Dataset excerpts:
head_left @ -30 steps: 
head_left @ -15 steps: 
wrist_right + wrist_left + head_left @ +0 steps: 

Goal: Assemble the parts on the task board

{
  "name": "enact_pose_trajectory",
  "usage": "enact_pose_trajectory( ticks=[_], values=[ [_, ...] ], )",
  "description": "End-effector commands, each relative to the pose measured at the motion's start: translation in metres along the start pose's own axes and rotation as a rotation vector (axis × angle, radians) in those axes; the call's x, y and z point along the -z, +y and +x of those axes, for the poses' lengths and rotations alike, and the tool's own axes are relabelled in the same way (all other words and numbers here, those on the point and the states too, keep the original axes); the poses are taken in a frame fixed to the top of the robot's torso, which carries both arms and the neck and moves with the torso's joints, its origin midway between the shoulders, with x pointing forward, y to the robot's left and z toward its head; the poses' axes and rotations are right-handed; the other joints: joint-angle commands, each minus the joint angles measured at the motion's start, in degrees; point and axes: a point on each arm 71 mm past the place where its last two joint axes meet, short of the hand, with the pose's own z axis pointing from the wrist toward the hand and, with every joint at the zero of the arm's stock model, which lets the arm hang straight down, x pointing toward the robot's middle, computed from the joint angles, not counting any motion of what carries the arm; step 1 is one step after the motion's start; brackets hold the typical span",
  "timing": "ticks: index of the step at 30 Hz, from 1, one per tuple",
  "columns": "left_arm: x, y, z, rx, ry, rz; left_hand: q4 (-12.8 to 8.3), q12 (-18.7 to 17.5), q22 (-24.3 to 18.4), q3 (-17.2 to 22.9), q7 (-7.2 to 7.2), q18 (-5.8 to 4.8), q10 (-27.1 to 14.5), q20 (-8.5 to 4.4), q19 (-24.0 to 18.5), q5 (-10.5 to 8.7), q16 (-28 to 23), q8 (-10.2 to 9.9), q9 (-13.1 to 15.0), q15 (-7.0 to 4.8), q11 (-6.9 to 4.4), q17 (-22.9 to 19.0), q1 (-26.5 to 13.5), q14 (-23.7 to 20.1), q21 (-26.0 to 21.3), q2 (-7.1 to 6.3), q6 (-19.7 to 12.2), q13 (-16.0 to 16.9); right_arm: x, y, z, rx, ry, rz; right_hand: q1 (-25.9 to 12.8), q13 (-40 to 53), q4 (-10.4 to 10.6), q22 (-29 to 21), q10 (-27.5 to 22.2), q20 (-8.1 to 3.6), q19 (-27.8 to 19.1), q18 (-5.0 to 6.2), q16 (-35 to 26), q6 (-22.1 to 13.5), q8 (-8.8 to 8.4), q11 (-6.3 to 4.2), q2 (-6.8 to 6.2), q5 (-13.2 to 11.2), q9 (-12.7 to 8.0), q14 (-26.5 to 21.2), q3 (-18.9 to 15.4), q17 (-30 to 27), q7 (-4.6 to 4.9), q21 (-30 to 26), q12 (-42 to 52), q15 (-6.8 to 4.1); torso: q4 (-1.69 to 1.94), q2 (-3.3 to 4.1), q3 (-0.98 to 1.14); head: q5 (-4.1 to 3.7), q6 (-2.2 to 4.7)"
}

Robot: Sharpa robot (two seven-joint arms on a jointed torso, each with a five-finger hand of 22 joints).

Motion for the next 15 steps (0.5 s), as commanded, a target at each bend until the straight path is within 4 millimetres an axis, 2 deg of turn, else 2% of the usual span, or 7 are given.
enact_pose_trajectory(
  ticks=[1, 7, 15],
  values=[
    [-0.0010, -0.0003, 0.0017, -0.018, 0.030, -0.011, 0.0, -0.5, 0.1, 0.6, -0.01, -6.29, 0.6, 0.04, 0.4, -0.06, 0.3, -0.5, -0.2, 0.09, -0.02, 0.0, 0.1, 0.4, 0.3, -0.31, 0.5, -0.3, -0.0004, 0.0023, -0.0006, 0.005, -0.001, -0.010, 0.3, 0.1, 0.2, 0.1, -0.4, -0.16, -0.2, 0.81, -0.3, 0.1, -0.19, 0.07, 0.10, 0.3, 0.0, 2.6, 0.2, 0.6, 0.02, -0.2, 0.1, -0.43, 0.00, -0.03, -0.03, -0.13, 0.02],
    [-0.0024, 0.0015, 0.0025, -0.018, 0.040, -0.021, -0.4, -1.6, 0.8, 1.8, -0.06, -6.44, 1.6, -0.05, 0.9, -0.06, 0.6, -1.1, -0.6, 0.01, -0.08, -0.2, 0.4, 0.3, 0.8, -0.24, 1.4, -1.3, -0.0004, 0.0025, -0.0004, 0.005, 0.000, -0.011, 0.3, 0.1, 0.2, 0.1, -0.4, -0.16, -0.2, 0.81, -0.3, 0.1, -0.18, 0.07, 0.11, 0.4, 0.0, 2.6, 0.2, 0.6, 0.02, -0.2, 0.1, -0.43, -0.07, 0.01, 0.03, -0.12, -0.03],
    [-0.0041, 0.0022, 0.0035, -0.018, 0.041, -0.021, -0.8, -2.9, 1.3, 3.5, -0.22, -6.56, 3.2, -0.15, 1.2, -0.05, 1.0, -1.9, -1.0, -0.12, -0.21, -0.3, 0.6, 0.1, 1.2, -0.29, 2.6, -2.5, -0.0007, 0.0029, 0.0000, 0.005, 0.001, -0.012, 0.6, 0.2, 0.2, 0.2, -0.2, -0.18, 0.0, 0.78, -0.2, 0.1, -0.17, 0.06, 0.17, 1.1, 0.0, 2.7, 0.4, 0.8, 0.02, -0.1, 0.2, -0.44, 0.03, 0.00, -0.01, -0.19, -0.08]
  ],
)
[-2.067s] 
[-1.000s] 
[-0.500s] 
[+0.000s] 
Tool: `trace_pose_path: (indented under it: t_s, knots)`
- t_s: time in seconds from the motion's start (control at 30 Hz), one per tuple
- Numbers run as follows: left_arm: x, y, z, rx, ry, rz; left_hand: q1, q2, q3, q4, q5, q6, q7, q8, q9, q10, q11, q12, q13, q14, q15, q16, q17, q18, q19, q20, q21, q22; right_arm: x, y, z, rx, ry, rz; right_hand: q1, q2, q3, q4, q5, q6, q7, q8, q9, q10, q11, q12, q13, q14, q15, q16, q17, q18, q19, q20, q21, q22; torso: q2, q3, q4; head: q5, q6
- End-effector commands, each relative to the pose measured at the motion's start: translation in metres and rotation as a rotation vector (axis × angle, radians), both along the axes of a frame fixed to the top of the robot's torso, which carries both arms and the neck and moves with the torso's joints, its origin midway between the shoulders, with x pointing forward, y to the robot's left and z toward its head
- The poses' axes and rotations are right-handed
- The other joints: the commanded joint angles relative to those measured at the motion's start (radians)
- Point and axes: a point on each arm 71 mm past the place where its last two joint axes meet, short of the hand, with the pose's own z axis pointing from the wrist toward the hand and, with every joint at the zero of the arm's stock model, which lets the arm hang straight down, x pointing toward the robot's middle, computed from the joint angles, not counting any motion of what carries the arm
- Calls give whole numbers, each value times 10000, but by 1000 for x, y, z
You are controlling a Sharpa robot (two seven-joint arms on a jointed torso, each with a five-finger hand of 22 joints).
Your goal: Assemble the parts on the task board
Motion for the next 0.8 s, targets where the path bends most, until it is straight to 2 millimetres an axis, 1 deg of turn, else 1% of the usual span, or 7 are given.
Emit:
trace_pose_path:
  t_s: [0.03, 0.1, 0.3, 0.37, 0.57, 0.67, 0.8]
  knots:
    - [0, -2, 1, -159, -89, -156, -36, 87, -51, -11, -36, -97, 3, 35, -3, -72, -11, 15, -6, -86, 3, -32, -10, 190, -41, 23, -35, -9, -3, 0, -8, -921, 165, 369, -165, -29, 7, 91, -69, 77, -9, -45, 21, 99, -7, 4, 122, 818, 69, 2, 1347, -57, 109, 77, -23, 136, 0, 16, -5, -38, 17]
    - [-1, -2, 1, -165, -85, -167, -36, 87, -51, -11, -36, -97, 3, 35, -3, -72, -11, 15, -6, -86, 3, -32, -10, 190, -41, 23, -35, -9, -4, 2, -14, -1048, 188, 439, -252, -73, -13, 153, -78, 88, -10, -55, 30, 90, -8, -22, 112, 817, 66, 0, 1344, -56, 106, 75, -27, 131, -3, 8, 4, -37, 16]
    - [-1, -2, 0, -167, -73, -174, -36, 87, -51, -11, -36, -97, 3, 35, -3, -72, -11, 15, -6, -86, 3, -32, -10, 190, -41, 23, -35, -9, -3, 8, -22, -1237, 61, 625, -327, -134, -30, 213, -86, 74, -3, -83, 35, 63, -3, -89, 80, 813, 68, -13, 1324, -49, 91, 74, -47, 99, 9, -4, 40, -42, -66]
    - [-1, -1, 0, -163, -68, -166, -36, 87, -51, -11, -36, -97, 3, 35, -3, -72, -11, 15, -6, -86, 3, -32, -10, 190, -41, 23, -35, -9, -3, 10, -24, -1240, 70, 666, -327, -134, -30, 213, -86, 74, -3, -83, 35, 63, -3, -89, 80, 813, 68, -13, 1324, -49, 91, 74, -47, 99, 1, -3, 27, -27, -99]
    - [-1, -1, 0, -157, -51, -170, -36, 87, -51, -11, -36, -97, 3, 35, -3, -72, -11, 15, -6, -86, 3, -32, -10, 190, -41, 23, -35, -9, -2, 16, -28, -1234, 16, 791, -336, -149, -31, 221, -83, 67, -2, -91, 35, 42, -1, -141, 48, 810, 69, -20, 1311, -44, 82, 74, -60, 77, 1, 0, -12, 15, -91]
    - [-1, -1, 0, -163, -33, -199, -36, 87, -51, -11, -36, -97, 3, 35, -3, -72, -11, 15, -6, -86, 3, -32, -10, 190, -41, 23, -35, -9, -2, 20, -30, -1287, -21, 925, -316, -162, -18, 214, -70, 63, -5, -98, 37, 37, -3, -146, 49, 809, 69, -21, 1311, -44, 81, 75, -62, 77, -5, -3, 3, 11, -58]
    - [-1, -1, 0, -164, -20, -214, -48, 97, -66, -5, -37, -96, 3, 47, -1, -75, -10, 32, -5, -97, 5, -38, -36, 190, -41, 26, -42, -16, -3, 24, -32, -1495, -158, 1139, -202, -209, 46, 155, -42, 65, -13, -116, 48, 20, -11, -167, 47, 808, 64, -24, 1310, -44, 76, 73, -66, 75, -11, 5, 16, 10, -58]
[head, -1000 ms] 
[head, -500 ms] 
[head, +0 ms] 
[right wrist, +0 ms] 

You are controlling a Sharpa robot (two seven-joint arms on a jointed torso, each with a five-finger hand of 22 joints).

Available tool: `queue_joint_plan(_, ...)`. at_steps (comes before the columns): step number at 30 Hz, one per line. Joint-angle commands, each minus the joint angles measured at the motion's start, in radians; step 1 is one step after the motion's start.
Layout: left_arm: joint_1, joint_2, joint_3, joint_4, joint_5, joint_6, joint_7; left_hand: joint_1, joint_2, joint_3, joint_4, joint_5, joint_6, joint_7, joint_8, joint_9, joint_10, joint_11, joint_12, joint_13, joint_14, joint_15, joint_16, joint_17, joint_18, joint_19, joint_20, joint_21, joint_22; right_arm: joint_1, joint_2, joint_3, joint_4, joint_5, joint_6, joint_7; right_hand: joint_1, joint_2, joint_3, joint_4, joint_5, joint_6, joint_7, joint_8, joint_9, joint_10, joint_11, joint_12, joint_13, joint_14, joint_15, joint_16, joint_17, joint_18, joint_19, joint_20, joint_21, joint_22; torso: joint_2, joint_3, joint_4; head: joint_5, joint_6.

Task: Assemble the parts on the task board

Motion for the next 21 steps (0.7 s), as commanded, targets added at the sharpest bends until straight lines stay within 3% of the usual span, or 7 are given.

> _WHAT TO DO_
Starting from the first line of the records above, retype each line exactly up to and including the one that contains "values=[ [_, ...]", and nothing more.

> _ANSWER SECTION_
head_left @ -30 steps: 
head_left @ -15 steps: 
wrist_right + wrist_left + head_left @ +0 steps: 

Goal: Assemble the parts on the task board

{
  "name": "enact_pose_trajectory",
  "usage": "enact_pose_trajectory( ticks=[_], values=[ [_, ...] ], )",

No part of the exercise remains unanswered.